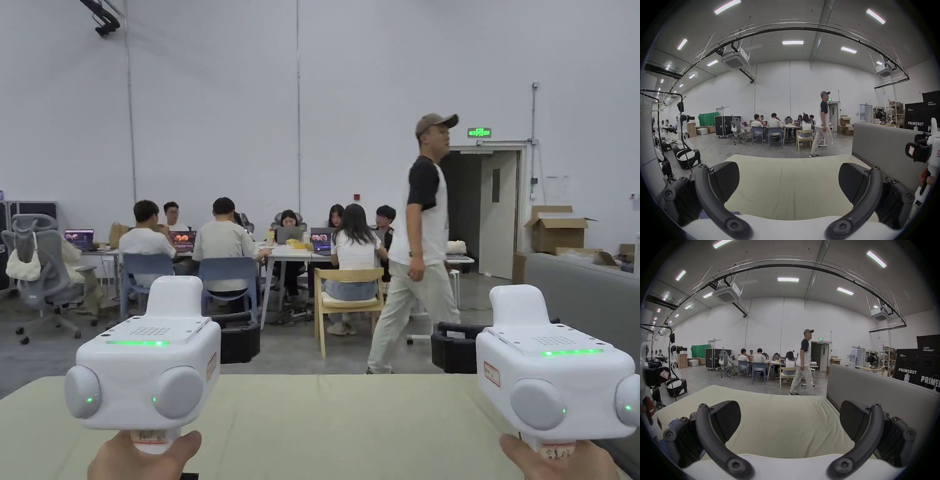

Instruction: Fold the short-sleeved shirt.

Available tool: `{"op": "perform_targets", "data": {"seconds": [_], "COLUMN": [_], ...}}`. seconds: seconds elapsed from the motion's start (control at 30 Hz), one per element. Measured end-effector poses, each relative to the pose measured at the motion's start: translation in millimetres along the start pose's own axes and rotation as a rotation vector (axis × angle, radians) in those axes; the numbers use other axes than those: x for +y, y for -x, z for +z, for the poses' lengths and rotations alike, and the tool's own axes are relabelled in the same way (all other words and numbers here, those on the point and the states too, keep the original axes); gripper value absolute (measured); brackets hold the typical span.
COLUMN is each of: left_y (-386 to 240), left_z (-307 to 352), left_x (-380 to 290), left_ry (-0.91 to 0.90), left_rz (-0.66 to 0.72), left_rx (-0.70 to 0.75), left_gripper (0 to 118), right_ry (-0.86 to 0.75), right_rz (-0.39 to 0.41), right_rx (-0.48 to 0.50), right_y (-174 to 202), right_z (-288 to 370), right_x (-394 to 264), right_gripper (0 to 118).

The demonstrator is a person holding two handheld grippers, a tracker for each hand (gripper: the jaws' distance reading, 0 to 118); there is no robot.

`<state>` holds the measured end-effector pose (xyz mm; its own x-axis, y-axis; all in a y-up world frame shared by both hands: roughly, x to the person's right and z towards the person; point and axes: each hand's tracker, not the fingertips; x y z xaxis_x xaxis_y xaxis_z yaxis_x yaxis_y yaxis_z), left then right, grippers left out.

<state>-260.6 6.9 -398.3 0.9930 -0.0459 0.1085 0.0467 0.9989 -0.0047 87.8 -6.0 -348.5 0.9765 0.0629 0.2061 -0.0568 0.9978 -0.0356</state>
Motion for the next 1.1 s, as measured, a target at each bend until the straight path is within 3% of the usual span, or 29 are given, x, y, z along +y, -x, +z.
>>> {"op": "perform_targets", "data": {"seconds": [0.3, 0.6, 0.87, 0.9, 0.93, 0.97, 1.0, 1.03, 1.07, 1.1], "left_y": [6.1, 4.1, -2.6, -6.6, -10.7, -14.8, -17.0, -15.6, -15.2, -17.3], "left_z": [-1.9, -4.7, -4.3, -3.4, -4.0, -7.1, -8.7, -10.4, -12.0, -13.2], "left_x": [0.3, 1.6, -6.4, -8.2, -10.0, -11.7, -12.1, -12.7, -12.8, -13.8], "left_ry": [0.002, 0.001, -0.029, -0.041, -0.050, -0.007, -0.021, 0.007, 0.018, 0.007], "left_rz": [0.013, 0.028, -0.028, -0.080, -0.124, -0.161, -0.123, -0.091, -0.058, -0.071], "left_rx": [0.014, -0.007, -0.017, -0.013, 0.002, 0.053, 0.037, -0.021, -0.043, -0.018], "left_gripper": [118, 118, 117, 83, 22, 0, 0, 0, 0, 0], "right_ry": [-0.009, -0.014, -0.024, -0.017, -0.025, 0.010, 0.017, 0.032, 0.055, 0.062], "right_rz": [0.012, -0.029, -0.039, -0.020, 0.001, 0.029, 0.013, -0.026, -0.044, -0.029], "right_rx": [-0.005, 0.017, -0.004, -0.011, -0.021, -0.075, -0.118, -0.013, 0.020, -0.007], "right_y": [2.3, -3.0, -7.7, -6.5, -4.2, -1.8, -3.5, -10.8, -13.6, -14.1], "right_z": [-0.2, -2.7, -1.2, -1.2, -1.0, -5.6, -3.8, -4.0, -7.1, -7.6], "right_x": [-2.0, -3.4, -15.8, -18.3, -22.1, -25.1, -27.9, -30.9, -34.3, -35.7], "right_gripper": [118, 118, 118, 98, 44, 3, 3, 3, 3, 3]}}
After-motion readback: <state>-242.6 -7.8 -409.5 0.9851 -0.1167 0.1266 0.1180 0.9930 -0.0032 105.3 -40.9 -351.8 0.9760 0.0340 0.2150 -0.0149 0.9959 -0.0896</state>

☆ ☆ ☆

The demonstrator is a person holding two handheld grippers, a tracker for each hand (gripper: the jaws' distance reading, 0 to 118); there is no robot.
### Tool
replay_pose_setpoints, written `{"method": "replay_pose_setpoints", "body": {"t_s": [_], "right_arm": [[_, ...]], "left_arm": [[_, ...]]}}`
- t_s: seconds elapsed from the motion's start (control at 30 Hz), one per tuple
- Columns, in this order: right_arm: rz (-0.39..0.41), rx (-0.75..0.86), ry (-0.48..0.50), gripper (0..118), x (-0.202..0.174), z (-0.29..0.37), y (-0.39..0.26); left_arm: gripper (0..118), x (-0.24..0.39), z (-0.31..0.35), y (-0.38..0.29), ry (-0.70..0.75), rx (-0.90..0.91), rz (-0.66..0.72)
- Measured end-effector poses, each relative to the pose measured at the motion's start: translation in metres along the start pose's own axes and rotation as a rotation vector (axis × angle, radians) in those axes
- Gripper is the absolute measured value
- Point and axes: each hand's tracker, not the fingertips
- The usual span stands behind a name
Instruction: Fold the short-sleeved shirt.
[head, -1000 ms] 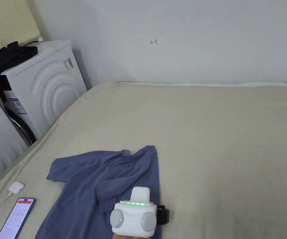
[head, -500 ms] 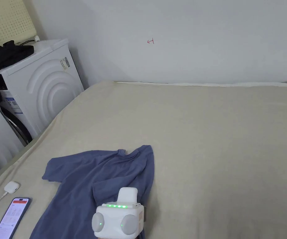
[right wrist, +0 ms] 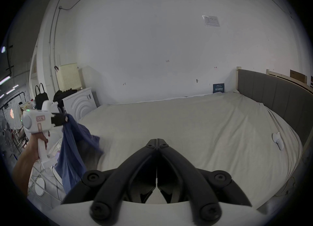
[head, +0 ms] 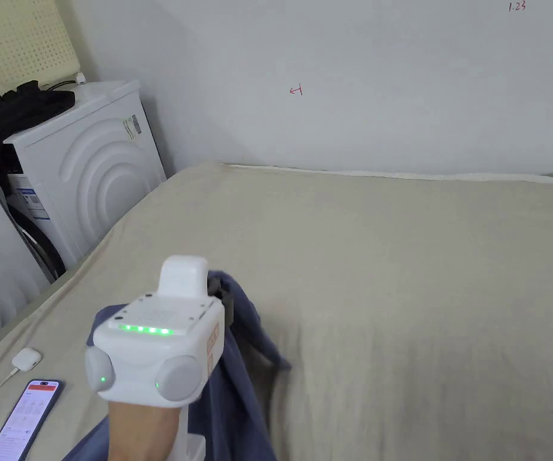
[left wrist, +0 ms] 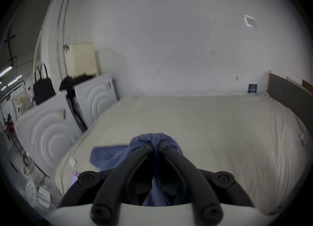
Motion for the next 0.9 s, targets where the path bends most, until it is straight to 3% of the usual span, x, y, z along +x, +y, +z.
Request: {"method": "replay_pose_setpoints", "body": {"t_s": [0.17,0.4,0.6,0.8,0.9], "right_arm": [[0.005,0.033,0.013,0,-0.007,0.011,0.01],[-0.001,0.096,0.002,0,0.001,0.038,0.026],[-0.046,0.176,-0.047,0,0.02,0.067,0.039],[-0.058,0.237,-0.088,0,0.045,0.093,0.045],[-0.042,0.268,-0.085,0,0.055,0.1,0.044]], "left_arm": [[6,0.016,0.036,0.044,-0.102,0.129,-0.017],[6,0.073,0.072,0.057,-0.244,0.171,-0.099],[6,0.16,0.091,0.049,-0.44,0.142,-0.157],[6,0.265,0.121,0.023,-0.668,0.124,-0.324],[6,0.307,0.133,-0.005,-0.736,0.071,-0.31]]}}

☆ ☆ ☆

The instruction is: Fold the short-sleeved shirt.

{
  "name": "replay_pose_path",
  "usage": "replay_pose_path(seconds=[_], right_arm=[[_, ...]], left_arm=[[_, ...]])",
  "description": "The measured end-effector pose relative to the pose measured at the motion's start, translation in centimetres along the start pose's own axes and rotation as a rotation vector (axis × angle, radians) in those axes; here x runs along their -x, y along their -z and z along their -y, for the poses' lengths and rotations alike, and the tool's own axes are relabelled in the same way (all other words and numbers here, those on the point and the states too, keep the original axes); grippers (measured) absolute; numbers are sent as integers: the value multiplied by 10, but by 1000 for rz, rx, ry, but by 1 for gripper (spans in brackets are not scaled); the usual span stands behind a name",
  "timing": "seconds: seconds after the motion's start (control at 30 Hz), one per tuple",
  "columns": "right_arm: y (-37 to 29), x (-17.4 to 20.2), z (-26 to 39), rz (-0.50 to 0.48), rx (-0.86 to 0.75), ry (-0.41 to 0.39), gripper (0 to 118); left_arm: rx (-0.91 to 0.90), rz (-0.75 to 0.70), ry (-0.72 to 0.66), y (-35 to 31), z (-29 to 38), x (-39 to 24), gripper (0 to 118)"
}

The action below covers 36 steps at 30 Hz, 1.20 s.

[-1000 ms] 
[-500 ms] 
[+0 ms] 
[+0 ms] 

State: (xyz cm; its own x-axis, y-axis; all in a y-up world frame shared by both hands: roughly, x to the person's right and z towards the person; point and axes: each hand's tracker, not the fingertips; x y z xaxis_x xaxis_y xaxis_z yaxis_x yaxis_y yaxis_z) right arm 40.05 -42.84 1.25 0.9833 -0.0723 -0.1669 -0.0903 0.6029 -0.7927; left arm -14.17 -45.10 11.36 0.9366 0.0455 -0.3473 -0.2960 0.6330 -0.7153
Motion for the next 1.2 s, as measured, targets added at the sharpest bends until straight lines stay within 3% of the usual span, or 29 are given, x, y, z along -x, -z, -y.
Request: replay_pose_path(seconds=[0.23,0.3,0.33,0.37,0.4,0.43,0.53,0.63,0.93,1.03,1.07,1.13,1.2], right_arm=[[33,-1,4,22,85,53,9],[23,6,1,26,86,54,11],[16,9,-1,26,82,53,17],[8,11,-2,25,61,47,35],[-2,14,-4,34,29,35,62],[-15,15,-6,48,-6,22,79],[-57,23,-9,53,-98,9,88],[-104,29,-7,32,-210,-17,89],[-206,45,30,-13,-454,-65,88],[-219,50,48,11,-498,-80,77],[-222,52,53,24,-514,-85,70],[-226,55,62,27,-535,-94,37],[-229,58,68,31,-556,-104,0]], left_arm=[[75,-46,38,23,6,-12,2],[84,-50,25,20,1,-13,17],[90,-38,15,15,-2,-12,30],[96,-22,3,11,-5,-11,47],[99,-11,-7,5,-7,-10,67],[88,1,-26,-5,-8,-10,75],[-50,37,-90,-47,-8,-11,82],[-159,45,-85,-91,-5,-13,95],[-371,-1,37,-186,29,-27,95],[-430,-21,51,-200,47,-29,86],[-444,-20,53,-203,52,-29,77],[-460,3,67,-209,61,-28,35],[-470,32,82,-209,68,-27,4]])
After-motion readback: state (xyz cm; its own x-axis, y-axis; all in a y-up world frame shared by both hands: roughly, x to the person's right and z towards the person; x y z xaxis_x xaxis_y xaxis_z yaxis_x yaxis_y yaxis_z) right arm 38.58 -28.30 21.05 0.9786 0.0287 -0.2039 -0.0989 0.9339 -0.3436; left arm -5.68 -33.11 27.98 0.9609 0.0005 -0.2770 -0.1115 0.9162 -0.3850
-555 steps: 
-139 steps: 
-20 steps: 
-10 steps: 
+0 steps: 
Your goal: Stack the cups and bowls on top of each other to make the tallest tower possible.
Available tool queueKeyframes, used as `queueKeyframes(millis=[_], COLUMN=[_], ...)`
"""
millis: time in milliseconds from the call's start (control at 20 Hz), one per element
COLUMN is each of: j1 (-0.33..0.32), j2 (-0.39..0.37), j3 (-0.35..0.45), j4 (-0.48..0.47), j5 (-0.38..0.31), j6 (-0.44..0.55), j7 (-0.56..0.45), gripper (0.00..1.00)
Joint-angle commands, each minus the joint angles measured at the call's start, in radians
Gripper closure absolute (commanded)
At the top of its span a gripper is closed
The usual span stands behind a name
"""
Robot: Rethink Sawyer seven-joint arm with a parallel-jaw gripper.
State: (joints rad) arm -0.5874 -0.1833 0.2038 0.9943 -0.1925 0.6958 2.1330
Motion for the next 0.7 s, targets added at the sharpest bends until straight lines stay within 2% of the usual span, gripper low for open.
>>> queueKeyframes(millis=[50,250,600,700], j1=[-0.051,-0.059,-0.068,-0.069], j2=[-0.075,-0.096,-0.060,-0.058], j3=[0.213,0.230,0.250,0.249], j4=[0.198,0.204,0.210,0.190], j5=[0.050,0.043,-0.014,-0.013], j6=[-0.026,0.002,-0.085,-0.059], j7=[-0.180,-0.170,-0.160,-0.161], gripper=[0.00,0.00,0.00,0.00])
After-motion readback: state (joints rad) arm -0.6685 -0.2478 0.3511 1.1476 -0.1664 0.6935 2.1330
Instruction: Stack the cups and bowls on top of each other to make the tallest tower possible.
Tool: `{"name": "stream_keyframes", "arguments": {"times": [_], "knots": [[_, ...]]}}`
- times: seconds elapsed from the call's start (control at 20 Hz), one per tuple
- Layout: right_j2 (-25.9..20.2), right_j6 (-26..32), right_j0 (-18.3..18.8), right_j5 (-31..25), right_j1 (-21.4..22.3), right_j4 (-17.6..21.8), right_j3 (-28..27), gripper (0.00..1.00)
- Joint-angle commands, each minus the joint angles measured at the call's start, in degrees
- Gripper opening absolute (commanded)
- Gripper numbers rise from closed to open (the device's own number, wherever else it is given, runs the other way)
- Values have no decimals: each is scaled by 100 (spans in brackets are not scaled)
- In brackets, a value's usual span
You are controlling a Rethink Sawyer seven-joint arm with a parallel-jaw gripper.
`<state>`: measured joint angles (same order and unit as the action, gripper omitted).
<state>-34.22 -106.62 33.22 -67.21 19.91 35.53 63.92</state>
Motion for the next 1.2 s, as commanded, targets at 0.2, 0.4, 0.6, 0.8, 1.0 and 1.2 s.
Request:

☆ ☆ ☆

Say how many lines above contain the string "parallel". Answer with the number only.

## Response to the exercise
2